Ils considèrent que l’école n’a pas vocation à rétablir la mixité sociale là où les politiques du logement ou de la ville ont échoué. La mixité sociale ne peut pas être l’objectif premier de l’éducation nationale dont le rôle est avant tout d’améliorer les conditions de scolarisation pour permettre la réussite de tous les élèves. Rudy Salles souligne l’aggravation du phénomène avec la suppression récente des classes bilingues voulue par la Ministre de l’Éducation nationale, Mme Najat Vallaud-Belkacem. Plus largement, cette ségrégation constatée est grave car elle oblige les professeurs à diminuer leurs exigences pédagogiques. Enfin, le député niçois insiste sur un point qui prend toute son sens aujourd’hui : le manque de mixité sociale au collège et au lycée notamment est un des meilleurs terreaux à toute radicalisation.

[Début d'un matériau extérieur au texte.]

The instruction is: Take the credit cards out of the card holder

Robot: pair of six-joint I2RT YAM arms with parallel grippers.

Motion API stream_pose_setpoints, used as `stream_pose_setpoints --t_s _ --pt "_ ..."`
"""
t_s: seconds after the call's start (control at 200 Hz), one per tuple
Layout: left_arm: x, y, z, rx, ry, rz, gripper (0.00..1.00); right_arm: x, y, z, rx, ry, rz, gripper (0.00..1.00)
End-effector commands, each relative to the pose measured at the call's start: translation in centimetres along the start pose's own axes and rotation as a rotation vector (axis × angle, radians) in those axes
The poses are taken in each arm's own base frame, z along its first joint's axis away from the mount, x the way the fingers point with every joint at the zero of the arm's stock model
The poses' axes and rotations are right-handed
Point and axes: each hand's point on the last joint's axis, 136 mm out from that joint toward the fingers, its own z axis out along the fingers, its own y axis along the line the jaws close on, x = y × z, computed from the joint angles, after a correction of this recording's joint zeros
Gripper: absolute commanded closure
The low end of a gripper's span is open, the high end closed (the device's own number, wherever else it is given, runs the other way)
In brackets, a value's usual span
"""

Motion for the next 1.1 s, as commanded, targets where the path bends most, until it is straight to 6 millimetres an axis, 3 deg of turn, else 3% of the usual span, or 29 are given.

Même si elle mérite d’être ajustée en fermant les établissements ghettos et en expérimentant de nouvelles modalités d’affectation des élèves, la carte scolaire n’est pas un outil efficace de mixité sociale. L’essentiel de la réponse à la ségrégation se situe ailleurs, dans la réforme des pratiques pédagogiques et la révision du modèle d’allocation des moyens. À cette fin, les rapporteurs font des propositions autour de quatre axes :
– mobiliser davantage les équipes pédagogiques, en mettant fin aux pratiques de séparatisme scolaire et en augmentant la participation de l’enseignement privé à la promotion de la mixité ;
– évaluer les établissements au lieu des enseignants, en tenant compte de l’ensemble des paramètres de réussite et de climat scolaire ;
– centrer l’allocation des moyens sur les besoins des élèves, en affectant les enseignants sur des postes à profil et en calculant les dotations globales horaires des établissements en fonction des résultats des élèves et du niveau de diplôme de leurs parents ;
– mieux réguler l’offre éducative d’excellence, en favorisant son implantation dans les établissements évités et en conditionnant son maintien au respect de la mixité scolaire.